-- Opening Marker --

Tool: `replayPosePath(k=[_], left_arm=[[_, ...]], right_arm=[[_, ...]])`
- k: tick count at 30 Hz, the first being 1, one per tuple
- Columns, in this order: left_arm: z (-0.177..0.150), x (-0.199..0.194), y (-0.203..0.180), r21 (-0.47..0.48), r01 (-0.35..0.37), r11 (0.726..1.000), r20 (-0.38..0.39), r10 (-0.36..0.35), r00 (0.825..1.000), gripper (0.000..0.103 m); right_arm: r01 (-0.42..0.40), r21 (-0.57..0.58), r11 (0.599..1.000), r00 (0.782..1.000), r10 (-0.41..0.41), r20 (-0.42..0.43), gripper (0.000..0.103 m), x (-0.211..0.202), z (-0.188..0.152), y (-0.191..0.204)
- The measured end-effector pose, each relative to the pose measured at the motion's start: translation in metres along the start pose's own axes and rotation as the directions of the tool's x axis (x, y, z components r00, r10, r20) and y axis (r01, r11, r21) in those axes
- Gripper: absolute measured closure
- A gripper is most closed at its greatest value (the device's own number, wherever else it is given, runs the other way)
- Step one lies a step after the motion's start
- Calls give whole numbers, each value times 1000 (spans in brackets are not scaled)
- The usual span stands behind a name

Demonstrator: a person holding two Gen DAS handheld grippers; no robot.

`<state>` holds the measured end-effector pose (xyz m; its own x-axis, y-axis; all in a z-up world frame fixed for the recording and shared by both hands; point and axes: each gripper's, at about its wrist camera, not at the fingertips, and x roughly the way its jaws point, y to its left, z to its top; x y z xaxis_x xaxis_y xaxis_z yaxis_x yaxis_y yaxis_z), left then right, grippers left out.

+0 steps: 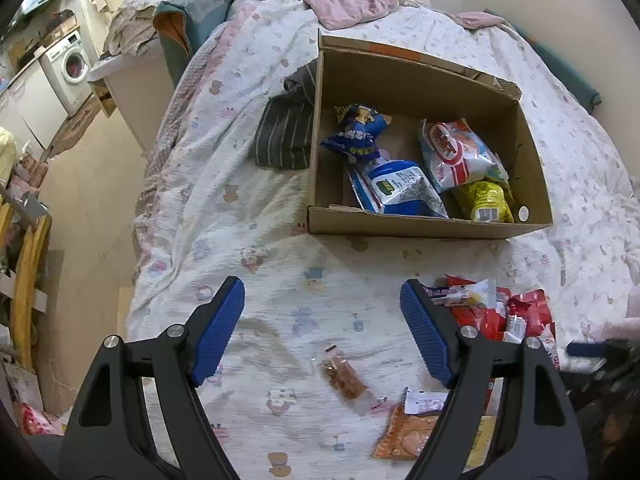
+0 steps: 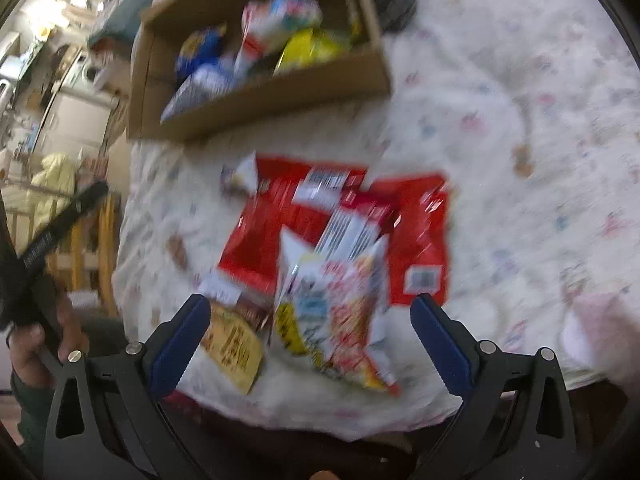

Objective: Organize snacks
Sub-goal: 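Grasp the white 'Life' chicken-flavour bag with the right gripper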

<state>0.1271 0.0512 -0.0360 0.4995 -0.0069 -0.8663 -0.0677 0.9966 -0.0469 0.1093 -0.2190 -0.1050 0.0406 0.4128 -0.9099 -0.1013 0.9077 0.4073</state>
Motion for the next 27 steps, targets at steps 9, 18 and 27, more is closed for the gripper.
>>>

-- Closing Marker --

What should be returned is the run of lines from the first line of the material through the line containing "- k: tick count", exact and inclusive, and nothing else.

• **Response to the exercise**:
Tool: `replayPosePath(k=[_], left_arm=[[_, ...]], right_arm=[[_, ...]])`
- k: tick count at 30 Hz, the first being 1, one per tuple

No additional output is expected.